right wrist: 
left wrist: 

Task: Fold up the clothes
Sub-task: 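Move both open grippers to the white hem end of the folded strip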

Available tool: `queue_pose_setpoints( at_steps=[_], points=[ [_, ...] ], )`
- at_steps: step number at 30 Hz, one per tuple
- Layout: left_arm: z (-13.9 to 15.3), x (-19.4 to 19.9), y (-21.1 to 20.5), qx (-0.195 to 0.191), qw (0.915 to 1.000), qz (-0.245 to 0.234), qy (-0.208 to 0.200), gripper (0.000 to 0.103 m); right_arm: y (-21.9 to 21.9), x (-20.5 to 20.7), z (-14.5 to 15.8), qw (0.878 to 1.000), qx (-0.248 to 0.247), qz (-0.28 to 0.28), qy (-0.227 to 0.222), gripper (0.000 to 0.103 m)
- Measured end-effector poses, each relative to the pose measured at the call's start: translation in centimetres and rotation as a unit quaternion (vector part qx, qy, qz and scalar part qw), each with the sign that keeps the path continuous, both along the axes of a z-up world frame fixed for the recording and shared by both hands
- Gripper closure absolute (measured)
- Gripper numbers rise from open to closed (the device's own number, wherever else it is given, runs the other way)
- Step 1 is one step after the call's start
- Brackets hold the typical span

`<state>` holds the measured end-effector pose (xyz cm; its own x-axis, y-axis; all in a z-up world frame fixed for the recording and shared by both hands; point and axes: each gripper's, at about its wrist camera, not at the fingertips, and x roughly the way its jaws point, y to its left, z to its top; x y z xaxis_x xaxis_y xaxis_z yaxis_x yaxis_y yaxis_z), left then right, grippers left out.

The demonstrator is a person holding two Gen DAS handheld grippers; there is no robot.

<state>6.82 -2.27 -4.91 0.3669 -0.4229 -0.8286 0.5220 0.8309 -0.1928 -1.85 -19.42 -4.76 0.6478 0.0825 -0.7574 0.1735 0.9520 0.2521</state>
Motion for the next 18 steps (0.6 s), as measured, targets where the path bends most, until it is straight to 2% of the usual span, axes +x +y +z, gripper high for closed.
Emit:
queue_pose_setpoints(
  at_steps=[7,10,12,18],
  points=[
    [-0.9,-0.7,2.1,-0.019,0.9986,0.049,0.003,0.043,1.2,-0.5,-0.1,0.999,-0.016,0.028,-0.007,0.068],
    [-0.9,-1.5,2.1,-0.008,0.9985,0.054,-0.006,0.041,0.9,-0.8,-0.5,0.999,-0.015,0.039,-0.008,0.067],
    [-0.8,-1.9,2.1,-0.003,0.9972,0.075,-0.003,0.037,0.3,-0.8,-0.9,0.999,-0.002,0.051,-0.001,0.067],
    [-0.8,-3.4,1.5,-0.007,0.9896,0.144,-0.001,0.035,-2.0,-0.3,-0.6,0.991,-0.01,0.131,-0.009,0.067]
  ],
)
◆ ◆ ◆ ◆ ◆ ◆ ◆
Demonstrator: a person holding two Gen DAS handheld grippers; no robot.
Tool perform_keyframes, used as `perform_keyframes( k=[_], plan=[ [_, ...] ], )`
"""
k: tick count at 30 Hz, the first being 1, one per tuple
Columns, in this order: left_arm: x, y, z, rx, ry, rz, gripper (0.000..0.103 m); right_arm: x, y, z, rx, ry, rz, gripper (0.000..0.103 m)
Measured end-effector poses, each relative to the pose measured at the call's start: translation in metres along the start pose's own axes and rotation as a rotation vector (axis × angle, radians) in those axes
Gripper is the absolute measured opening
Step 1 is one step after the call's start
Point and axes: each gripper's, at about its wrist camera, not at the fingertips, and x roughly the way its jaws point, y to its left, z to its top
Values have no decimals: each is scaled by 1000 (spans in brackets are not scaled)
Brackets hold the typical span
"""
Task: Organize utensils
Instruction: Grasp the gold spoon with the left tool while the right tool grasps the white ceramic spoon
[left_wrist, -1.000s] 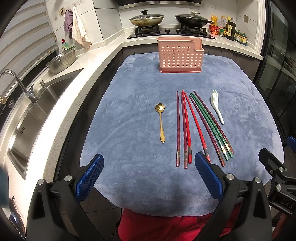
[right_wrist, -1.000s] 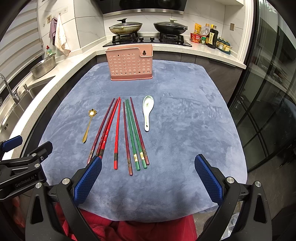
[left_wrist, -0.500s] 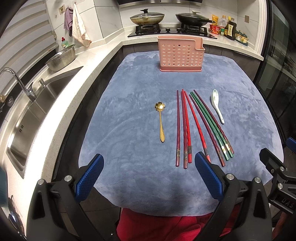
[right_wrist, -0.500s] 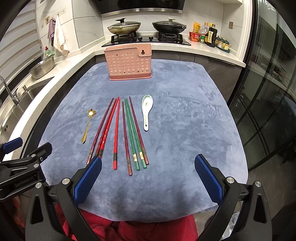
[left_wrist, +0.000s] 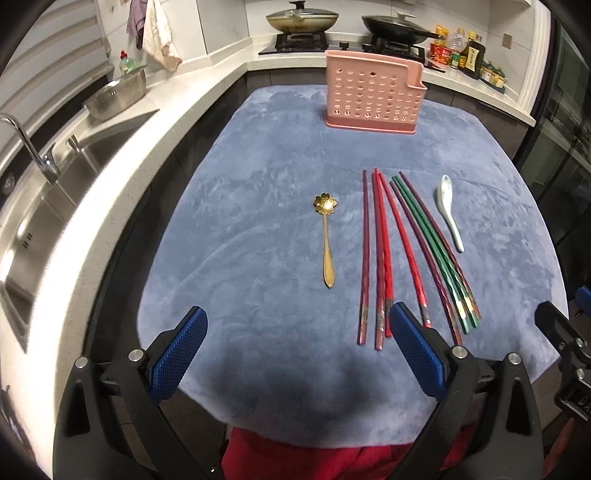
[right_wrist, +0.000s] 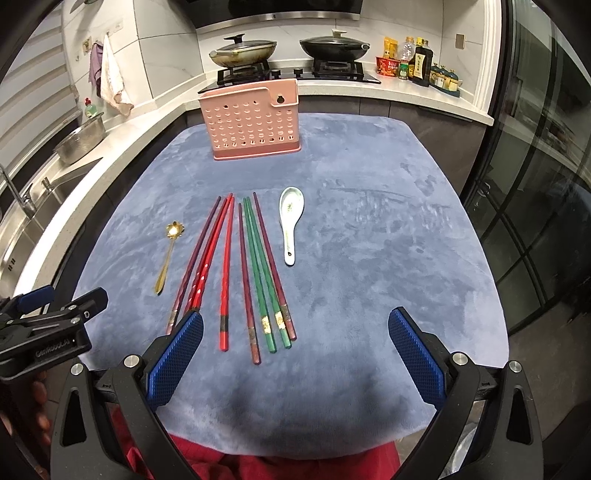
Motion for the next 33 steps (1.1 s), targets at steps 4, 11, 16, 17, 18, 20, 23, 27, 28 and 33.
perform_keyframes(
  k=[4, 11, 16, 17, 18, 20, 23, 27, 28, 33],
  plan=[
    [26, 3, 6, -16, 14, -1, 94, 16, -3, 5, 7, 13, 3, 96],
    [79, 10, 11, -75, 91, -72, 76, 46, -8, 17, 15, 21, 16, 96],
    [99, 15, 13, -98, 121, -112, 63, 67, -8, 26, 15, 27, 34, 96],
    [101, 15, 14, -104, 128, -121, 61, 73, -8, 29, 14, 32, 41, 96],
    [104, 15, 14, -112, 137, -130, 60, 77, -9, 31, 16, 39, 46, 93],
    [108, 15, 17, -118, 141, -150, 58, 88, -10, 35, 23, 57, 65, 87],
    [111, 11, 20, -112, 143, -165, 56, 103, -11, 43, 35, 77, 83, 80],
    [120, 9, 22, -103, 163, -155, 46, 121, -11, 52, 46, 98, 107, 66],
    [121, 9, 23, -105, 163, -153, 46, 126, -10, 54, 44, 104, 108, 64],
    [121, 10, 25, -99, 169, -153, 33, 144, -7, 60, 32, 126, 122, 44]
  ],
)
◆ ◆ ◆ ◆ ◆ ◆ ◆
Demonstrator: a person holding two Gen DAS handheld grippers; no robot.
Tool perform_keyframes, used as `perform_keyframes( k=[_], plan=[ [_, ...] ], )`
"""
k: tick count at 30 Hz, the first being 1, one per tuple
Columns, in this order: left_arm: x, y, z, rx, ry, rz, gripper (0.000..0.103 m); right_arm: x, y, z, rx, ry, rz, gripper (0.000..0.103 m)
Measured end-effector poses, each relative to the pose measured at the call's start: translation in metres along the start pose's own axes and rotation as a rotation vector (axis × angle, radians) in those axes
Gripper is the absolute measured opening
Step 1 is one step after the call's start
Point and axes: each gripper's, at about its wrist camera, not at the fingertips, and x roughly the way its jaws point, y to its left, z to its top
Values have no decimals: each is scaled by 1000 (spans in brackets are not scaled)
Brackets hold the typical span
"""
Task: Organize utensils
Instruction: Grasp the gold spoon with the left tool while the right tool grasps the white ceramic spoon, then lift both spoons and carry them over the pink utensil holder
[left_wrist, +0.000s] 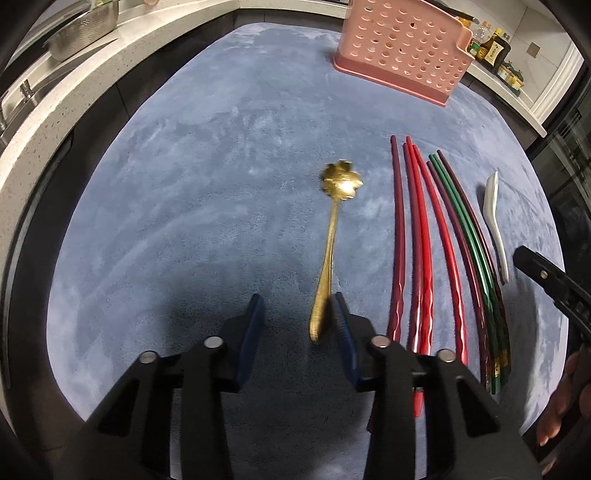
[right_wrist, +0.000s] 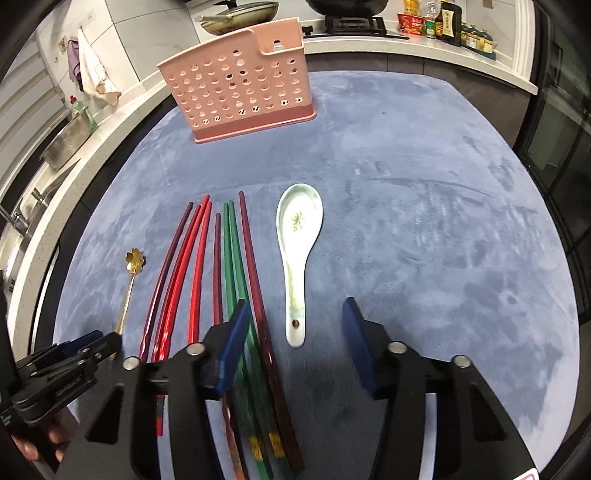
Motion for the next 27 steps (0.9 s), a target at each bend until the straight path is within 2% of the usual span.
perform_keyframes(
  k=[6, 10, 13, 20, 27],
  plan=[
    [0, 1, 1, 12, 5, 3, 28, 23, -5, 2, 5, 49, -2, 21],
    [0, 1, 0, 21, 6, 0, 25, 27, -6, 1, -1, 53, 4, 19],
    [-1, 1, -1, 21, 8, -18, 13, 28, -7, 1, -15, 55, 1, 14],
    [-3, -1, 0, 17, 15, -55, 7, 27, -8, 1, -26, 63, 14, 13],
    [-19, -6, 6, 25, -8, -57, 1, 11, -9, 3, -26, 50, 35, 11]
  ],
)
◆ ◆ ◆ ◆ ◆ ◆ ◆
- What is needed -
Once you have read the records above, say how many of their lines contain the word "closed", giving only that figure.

- The answer -
2